Task
Filter the material, keeping only lines with the word "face".

Records to process
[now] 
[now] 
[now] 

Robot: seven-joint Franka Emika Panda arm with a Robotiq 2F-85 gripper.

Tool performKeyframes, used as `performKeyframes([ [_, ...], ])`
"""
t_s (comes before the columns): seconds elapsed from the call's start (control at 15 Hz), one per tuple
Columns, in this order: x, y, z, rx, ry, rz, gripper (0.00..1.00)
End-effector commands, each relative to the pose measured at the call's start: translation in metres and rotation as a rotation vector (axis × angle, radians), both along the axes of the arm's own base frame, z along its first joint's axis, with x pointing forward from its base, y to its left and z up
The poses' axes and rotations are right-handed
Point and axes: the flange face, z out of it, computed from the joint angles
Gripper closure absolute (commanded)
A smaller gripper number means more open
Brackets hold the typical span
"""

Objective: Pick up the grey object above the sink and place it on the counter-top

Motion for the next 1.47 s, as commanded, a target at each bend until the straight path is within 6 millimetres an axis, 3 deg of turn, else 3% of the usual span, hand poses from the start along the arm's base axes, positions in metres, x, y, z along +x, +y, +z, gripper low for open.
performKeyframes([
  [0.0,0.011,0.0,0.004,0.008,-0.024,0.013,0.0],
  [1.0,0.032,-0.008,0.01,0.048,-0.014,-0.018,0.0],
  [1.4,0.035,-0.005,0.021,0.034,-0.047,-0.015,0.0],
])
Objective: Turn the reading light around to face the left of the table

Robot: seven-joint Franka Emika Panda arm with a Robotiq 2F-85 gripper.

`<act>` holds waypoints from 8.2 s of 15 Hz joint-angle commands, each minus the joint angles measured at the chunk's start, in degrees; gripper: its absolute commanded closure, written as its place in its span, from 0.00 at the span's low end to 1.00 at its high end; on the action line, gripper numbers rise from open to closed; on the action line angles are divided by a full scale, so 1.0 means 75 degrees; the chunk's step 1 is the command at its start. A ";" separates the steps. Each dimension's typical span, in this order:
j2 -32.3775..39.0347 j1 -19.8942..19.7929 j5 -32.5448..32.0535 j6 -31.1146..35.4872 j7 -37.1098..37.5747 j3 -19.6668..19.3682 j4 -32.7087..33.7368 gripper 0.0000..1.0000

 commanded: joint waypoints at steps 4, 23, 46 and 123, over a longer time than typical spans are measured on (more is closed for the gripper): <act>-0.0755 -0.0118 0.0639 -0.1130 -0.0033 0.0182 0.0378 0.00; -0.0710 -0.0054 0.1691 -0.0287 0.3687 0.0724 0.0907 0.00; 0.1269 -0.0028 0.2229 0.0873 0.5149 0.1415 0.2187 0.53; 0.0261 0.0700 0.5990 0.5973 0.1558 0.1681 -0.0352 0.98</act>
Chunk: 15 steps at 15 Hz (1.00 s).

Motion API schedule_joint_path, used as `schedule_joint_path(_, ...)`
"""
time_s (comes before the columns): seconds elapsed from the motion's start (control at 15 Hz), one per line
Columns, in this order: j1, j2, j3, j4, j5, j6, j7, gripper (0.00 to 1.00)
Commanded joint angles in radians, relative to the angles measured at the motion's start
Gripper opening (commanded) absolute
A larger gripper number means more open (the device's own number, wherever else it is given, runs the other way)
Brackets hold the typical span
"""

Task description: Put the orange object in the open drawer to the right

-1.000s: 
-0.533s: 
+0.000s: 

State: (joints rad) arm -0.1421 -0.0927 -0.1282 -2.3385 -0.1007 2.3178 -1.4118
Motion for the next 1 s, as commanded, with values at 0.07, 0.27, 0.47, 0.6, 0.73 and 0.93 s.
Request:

Answer space
Point and axes: the flange face, z out of it, computed from the joint angles
Objective: Turn the reading light around to face the left of the table

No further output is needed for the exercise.